Jeunes suburbains des banlieues pavillonnaires de Seattle, les membres de Mudhoney furent avant tout les sales mômes d'une tradition rock-garage. Héritiers des Stooges, des Sonics, du MC5 et d'une kyrielle de micro-formations de la galaxie 60's punk, Mudhoney n'est pas un groupe avant-gardiste. L'étincelle de modernité qui déclencha l'incendie grunge vint d'une appétence décomplexée vis à vis de la chose metal, un goût furieux pour le psychédélisme le plus acide et un sens de l'autodérision qui faillit lui être fatal. Esthète d'un son cradingue mais au tranchant précis, adorateur des pédales d'effets Univox Super-Fuzz et Electro-Harmonix Big Muff, un chant vinaigrant les grands crus des aînés, Mudhoney c'est des riffs toutes griffes dehors, une crécelle à réacteurs dont l'unique préoccupation est d'emmener le spectateur dans l'oeil du cyclone.

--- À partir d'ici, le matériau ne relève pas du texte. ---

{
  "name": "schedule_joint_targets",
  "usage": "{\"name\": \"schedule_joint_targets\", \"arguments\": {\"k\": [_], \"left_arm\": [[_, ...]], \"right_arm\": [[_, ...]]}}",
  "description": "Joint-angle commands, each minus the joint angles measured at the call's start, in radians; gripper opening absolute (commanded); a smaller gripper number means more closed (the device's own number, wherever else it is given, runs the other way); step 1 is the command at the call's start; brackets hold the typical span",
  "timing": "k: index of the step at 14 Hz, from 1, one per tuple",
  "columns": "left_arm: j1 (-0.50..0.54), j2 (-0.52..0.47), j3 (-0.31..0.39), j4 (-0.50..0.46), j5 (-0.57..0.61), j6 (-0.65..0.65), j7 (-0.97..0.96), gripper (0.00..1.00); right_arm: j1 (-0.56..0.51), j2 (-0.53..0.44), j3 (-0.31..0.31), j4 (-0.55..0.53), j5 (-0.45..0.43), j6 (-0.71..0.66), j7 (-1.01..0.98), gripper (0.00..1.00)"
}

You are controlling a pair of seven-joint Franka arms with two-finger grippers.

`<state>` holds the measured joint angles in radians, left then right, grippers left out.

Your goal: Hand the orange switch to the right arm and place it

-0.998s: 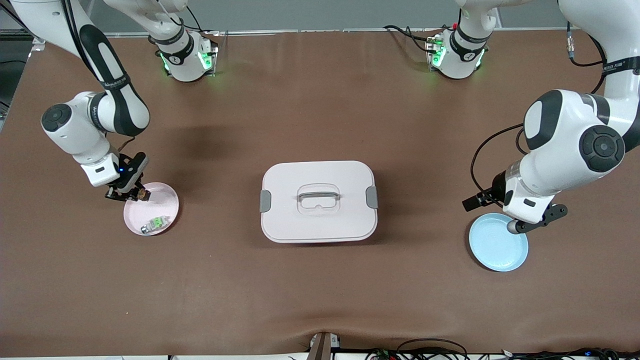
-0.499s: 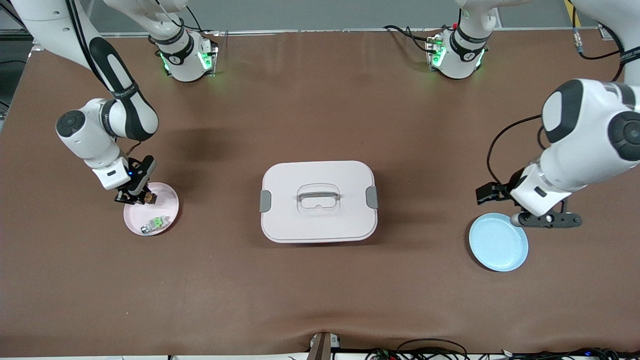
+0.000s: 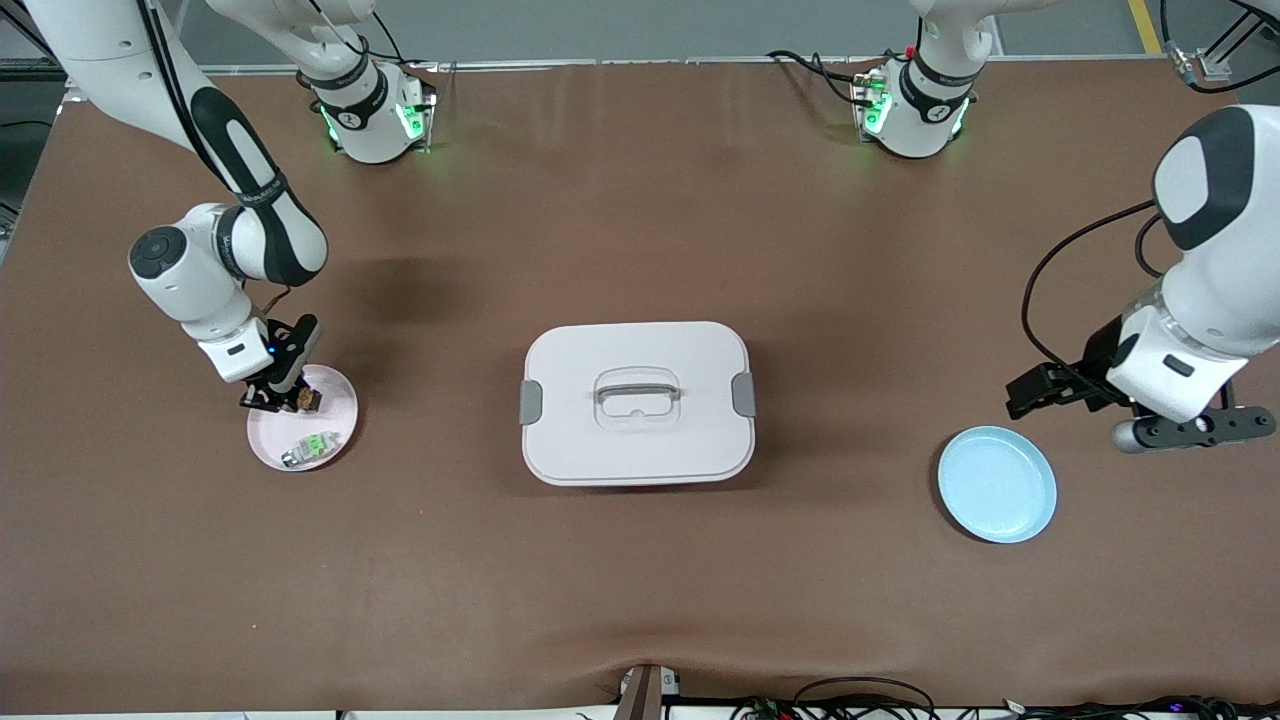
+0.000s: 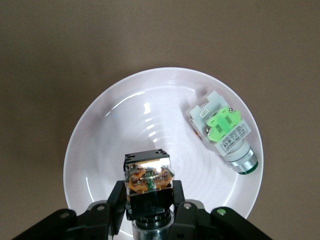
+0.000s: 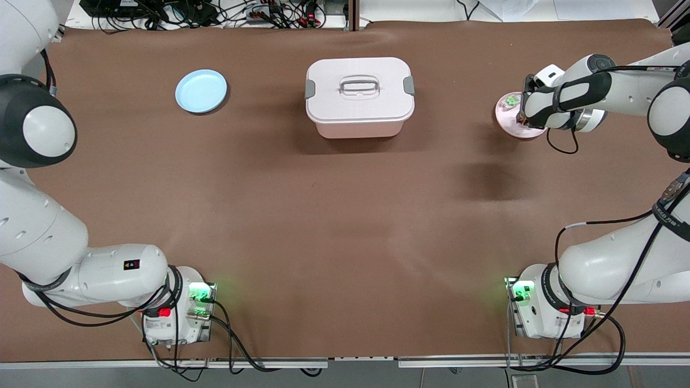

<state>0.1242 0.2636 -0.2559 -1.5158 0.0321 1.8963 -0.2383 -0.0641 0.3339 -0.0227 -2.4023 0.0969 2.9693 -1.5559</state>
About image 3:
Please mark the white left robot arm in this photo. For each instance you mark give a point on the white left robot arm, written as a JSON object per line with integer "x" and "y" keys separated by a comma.
{"x": 1210, "y": 300}

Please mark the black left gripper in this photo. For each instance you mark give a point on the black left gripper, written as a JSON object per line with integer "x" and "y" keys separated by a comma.
{"x": 1098, "y": 366}

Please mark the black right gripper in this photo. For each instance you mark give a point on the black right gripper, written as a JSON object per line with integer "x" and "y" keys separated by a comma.
{"x": 286, "y": 367}

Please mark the light blue round plate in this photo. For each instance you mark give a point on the light blue round plate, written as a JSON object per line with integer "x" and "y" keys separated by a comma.
{"x": 1000, "y": 490}

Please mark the black and orange switch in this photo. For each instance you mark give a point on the black and orange switch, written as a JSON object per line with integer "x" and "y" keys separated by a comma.
{"x": 310, "y": 400}

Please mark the white lidded storage box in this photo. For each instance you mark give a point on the white lidded storage box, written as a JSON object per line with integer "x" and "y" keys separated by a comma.
{"x": 640, "y": 445}

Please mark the brown table mat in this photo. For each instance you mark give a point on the brown table mat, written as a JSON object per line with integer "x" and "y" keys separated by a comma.
{"x": 640, "y": 580}

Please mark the pink round plate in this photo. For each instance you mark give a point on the pink round plate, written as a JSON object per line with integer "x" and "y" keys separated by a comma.
{"x": 335, "y": 420}

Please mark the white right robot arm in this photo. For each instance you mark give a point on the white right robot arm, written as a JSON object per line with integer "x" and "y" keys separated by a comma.
{"x": 190, "y": 265}

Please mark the aluminium frame post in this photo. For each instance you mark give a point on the aluminium frame post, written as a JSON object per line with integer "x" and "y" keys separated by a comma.
{"x": 1215, "y": 68}

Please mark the clear and green switch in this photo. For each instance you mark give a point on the clear and green switch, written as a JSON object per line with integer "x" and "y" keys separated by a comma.
{"x": 312, "y": 448}

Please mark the grey box latch clip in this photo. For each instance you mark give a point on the grey box latch clip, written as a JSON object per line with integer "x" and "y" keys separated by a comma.
{"x": 531, "y": 402}
{"x": 744, "y": 394}

Mudhoney ne vendit jamais des palettes de disques, mais le succès relatif de leurs premiers enregistrements permit au micro-label Sub Pop d'atteindre la masse critique prompte à mettre des groupes comme Nirvana sur orbite. Marqueur d'une époque et d'un âge d'or du rock US indépendant, Mudhoney sur scène reste un événement. Tout d'abord c'est un groupe rare dans l'hexagone. Ensuite le live reste le théâtre des opérations ultime de ce groupe. Au menu des reprises érudites et des nouveaux titres, prétextes à reprendre la route pour entonner les nombreux hymnes foutraques de ces humbles et attachants trublions géniaux.
On peste parfois sur les premières parties imposées par les tourneurs, mais force est de reconnaître que la présence de White Hills en ouverture est une excellente mise en oreille. Un billet pour l'apesanteur carburant à une relecture du kraut et du space-rock. Un vol parabolique idéal avant que Mudhoney ne vienne vous cueillir comme on batte une balle de baseball.